Overcoming Resistance to PD-1 Blockade Therapy
Antoni Ribas M.D., Ph.D.
Department of Medicine, Division of Hematology/Oncology; Department of Surgery; Department of Medical and Molecular Pharmacology, University of California Los Angeles (UCLA), and the Jonsson Comprehensive Cancer Center at UCLA, Los Angeles, CA
Primary resistance to PD-1 blockade therapy is most frequently mediated by a lack of intratumoral tumor antigen-specific T cell infiltration, as if there are no T cells they cannot be inhibited by PD-1:PD-L1 interactions inside the tumor. This could be because the patient’s immune system has not been able to recognize the cancer cells differentially from normal cells, which could be corrected by tumor antigen vaccine approaches. It is possible that antitumor T cells have been primed to the tumor antigens, but that these T cells are inhibited upstream of the cancer such as when CTLA-4 blocks T cell activation in the lymph nodes; in this case, a combination of anti-CTLA-4 and anti-PD-1 therapy could induce tumor responses. Other immune checkpoints may have similar effects and releasing them could synergize with PD-1 blockade therapy. Alternatively, not enough immune activation signaling could be limiting an antitumor T cell response, and combining therapy with immune activating antibodies to CD137/41BB, OX40 or CD40 may provide this signal. There may be immune suppressive factors in the tumor that need to be blocked, such as TGFb, IDO or arginase, or immune suppressive cells such as Treg or myeloid suppressor cells, and several pharmacological strategies are being developed to inhibit these factors and cells.
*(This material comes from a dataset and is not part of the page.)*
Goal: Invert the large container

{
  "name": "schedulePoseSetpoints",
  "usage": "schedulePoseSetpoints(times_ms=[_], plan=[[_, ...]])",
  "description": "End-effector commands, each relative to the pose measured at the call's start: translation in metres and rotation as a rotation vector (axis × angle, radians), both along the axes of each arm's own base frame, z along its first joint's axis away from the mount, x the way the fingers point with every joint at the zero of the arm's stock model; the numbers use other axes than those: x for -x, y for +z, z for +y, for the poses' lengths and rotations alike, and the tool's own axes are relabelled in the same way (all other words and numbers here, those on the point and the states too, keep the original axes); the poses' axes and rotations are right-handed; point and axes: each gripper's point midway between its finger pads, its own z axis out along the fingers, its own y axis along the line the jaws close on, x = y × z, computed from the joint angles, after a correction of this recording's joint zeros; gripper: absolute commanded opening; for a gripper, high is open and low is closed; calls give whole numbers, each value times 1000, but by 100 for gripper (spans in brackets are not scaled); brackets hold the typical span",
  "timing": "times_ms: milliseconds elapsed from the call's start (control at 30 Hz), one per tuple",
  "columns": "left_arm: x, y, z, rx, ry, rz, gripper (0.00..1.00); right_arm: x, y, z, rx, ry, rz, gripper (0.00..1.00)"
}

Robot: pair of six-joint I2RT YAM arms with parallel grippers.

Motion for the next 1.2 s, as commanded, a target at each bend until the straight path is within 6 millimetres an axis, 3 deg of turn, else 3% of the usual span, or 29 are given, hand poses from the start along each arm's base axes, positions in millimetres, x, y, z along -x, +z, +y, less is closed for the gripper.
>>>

Finally, if a cancer had a genetic alteration that led to inability to respond to interferons, then this cancer would not be protecting itself from immune attack by expressing PD-L1, and therefore it would be useless to block it. We identified genetic mutations in JAK1 and JAK2 controlling signalling downstream of the interferon receptor that prevent PD-L1 upregulation on melanoma cells upon interferon gamma exposure, which are associated with primary resistance to PD-1 blockade in patients. Whole exome sequencing of metastatic melanoma biopsies from 23 patients treated with pembrolizumab revealed a JAK1 missense mutation with chromosomal amplification in the tumour with the highest mutational load in a non-responding patient. In a second cohort of 16 patients with mismatch repair deficient colon cancer treated with PD-1 blockade, a homozygous JAK1 loss-of-function mutation was similarly found in the tumour of a patient without an objective response to PD-1 blockade. In this situation, it is unlikely that a combination immunotherapy strategy will be able to reverse primary resistance to PD-1 blockade therapy.
Acquired resistance to PD-1 blockade therapy develops in approximately 25-30% of patients who initially had an objective tumor response to therapy. Comparing biopsies of melanoma before starting on anti-PD-1 therapy with the tumors that relapsed months to years later, we again found new JAK1/2 loss of function mutations, and truncating mutations in the antigen presentation gene beta-2 microglobulin (B2M). JAK1 and JAK2 truncating mutations resulted in a lack of response to interferon gamma, including insensitivity to its anti-proliferative effects on cancer cells. The B2M truncating mutation led to loss of surface expression of the major histocompatibility complex (MHC) class I. Recognizing these pathways to acquired resistance suggests that a better front line therapy that eliminates all residual cancer cells using upfront combination immunotherapy would be more beneficial than trying to reverse acquired resistance once it has been established.